Joe Bonamassa – Royal Albert Hall, London – APR 2024

His slightly greying hairline is a minor detail that, nevertheless, details this revered journeyman’s continuing longevity as a world-class elite exponent of blues music. As a dedicated bluesman at heart, Joe Bonamassa’s fretboard(s) bled beautiful blue hued guitar notes throughout a masterful two-hour set.

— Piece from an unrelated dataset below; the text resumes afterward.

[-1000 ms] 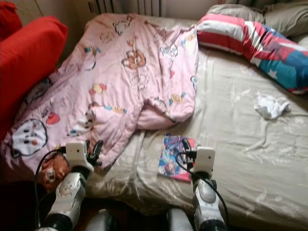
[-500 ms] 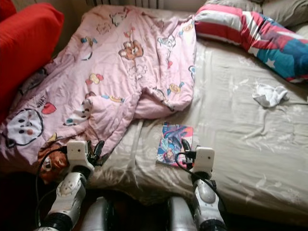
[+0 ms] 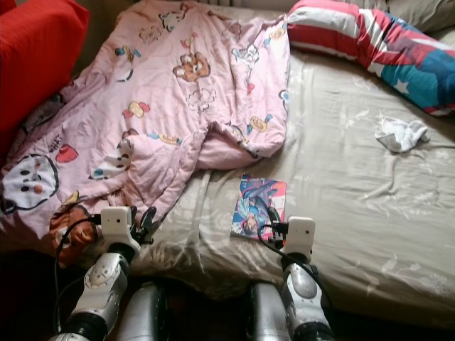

Words: Paul Davies    Pictures: Supplied

The rack of vintage guitars at hand for him to sweetly craft his beloved blues music makes this scene’s prime mover a modern-day blues titan. He proved all of this from opener, Hope You Realize, taken from his recent Blues Deluxe 2 record, as the electric alacrity he displayed during his gripping eleventh visit to this venerable venue was breath-taking in both artistry and technique.

Tonight, he mustered a note perfect execution, with no little feel, accompanied by a superb group of musicians who know how to groove and swing. In doing such, they particularly excelled on covers of Bobby ‘Blue’ Bland’s Twenty-Four-Hour Blues, Guitar Slim’s Well, I Done Got Over It and Fleetwood Mac’s Lazy Poker Blues.

With this rhythm section playing as cool as a deep freezer, Joe is a roaring oven of sonic fire throughout this evening’s sold-out open blues kitchen. The salivating audience joyfully devoured all this and more as the band dialled up the heat of their performance. Is there anyone hotter on the Hammond organ than the searing and choppy keeper of the keys, Rock & Roll Hall of Famer and former Double Trouble keyboard player, Reese Wynans? He added his singular touch of grace and danger to proceedings especially on Self Inflicted Wounds and current single The Last Matador Of Bayonne.

In further covering esteemed and overlooked blues artist’s songs, such as Ronnie Earl & The Broadcasters’ I Want To Shout About It, it’s gratifying to witness how Joe picks up these roughly treated diamonds, fashions them into gleaming jewels and repositions them into a modern-day blues setting. This live show is a real time example of his dedicated altruism to his fellow blues artists, past and present, as the pulsating The Heart That Never Waits and Just Got Paid, morphing into the rifferama of Led Zep’s Dazed & Confused, confirmed.

Wearing his big heart on his immaculate blue sleeve, he dedicated an encore song, Sloe Gin, to the recently departed Bernie Marsden. He further revealed his true-blue colours with a final racy run through of Crossroads. This, and all that preceded it, served to re-emphasise Joe’s unrivalled credentials as creator and curator of the past, present and, reassuringly, fertile future of blues music that remains safe and vibrant in his creative hands.